One of the features I’ve been exploring is trying to estimate the popularity of an article based its length, sentiment score and if it contains code snippets.
As I initially wrote the crawler for just my site, it was pretty easy to determine if the programming language used in a snippet, it was almost always going to C# or possibly Swift. I could look at the tags on the post and make an educated decision which yielded accurate results. However, this approach is wholly inadequate when looking at the content my colleagues have been producing as its a wild-west of different technology stacks.
This prompted me to explore how I could utilise the Visual Studio ML.NET model builder preview extension to create a custom model. It aims to make machine learning accessible to those who have limited to no experience with the domain, so I’m the perfect guinea pig! In order to get started, all you need is some training data. In my case, this meant a few evenings manually copy and pasting code snippets into folders.
Once I was approaching ~2000 code snippets, I fired up Visual Studio.

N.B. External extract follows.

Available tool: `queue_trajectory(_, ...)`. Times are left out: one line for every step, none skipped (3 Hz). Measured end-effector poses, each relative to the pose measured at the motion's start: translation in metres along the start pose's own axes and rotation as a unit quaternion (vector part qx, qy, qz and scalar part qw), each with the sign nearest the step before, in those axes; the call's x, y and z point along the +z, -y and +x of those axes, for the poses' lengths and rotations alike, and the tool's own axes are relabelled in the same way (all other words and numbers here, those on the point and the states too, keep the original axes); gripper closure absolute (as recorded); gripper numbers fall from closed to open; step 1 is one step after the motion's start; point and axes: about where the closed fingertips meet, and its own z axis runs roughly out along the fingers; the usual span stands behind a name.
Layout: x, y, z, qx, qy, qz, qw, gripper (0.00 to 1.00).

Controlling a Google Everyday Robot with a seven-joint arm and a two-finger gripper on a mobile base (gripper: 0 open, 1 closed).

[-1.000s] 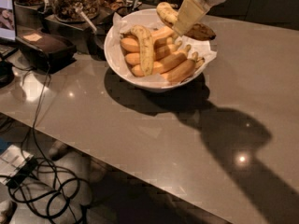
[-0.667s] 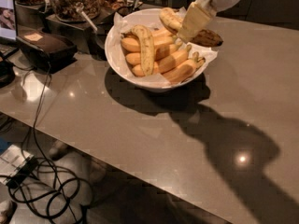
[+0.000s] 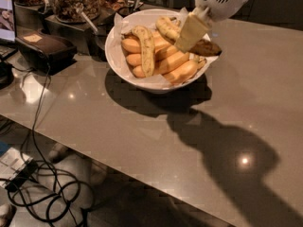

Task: Pick banana from white bowl

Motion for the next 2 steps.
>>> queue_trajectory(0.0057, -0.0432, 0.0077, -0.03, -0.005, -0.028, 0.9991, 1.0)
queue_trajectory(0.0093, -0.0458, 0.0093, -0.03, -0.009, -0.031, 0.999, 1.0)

If you want to follow along with the below instructions, then grab you’ll need a copy of the data from my GitHub account.
Assuming you’ve created a new solution, you’ll want to right-click the solution explorer and click Add>Machine Learning.

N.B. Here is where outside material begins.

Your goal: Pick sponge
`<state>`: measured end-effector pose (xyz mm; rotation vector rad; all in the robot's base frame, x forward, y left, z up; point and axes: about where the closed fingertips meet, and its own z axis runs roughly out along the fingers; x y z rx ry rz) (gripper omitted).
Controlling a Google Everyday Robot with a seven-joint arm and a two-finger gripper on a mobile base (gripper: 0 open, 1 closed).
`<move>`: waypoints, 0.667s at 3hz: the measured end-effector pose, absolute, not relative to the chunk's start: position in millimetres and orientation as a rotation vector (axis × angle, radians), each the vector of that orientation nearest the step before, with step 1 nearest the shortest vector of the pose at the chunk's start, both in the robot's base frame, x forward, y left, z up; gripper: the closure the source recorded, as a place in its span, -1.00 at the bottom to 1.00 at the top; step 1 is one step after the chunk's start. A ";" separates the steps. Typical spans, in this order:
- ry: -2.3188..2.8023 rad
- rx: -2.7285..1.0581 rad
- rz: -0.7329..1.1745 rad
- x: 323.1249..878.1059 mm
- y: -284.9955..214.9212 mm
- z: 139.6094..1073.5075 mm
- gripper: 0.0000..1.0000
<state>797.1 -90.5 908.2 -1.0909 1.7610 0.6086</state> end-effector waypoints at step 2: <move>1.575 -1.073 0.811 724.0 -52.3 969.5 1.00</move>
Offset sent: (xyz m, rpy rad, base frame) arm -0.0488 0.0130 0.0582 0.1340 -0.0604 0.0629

You’ll then be presented with the ML.NET Model Builder scenario picker. Here you can explore the myriad of options available for creating ML models with zero experience! In this example, we’re going to use the ‘Text Classification’ scenario.
For some scenarios, you have the ability to utilise cloud computing, and thus you’re able to select either a local environment or the cloud. Here I’m only offered my local environment, but with the minimal amount of learning required, my machine is more than good enough.
Next up, we need to supply Model Builder with our training data. Below you can see the contents of the CSV file, which incredibly basic. I’ve created two columns, the syntax type and then an example code snippet.
Once we’re on the Add Data step, we add the merged.csv file and select the Language column as the predict. Once we’ve done this, we’ll see a preview of the data, and if all looks good, then we’re ready to train.
By default, Model Builder will suggest a ‘Time to train’ value which is inadequate and will only yield errors. I’ve found 300 seconds (5 minutes) works perfectly for the amount of training data supplied. You might find you can get away with less time if you experiment.
Once trained, you’ll instantly see the training results, which contains the accuracy percentage of the model. If you’re happy with the accuracy, then you might want to try it out by clicking the Evaluate button.
Passing in a C# snippet, I can see that the model is working well enough for my current needs.
I can then have the Model Builder extension generate the C# projects needed to use the custom ML model in production. It’s as simple as clicking ‘Add Projects’.
And with that, I’m ready to start using my custom machine learning model without having written any code. Model Builder has looked at my sample data, picked the averaged perceptron ova training class and then trained the model, producing an excellent start point.